• [AIM OF THE EXERCISE]: Return the lines below exactly, please, from the one containing "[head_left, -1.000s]" through the last one, both included, and leave out any pictures.

═════ GIVEN DATA

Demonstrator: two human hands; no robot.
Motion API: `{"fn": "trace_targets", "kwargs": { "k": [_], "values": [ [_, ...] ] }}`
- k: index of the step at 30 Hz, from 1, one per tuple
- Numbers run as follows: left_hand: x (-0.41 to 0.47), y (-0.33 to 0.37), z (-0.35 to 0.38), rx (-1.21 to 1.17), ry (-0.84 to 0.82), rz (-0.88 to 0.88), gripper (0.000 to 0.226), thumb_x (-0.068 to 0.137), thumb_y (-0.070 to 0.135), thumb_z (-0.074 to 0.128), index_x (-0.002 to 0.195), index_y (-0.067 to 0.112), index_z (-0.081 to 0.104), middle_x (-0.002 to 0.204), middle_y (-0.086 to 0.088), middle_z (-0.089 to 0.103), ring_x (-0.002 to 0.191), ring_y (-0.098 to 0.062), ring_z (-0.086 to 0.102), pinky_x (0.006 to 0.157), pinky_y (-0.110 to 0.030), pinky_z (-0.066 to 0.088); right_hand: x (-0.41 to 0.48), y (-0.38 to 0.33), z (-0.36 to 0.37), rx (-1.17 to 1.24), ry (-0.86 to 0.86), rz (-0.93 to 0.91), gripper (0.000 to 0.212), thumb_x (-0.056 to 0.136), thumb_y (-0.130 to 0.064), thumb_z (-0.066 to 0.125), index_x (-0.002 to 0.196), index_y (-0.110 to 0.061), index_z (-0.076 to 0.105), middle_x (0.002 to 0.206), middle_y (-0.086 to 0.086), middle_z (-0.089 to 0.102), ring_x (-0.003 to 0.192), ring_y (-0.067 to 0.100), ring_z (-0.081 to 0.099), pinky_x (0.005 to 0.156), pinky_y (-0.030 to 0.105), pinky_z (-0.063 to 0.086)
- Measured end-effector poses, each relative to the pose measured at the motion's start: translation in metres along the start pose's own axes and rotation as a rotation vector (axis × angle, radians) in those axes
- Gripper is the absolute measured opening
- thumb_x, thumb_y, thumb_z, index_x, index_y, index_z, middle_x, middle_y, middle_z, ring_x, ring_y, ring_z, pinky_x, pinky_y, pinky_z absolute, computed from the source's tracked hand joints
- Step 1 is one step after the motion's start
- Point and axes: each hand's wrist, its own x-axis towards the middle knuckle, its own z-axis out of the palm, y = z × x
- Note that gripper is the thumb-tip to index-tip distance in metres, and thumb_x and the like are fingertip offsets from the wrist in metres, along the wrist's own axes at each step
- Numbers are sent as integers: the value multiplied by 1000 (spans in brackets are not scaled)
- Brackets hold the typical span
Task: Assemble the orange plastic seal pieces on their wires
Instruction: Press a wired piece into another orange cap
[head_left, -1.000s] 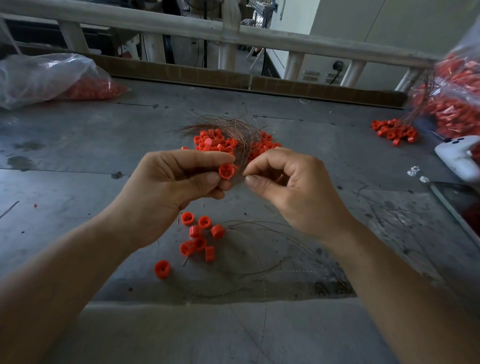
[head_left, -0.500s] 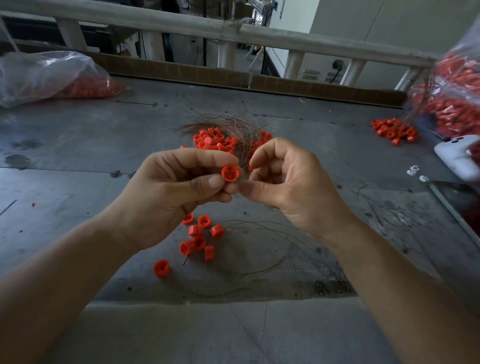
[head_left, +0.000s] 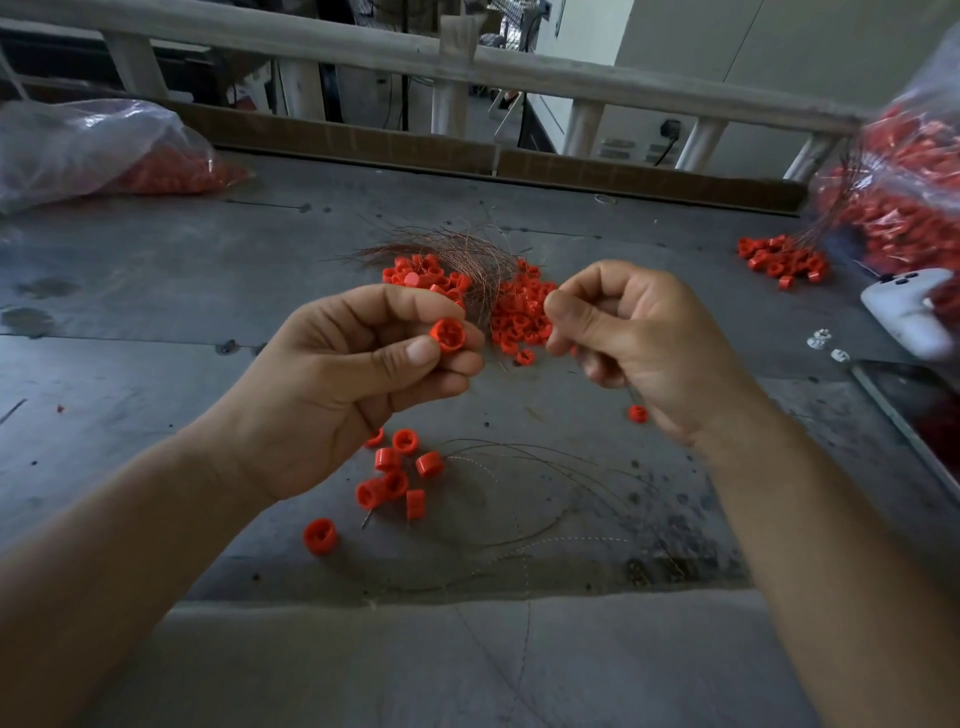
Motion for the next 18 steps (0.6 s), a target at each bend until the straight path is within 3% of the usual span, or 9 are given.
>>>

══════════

• [RESULT OF THIS EXERCISE]:
[head_left, -1.000s] 
[head_left, -0.500s] 
[head_left, +0.000s] 
Motion for the next 18 steps (0.6 s), a target at each bend until the straight path is within 3% of the usual span, or 9 are given.
>>>

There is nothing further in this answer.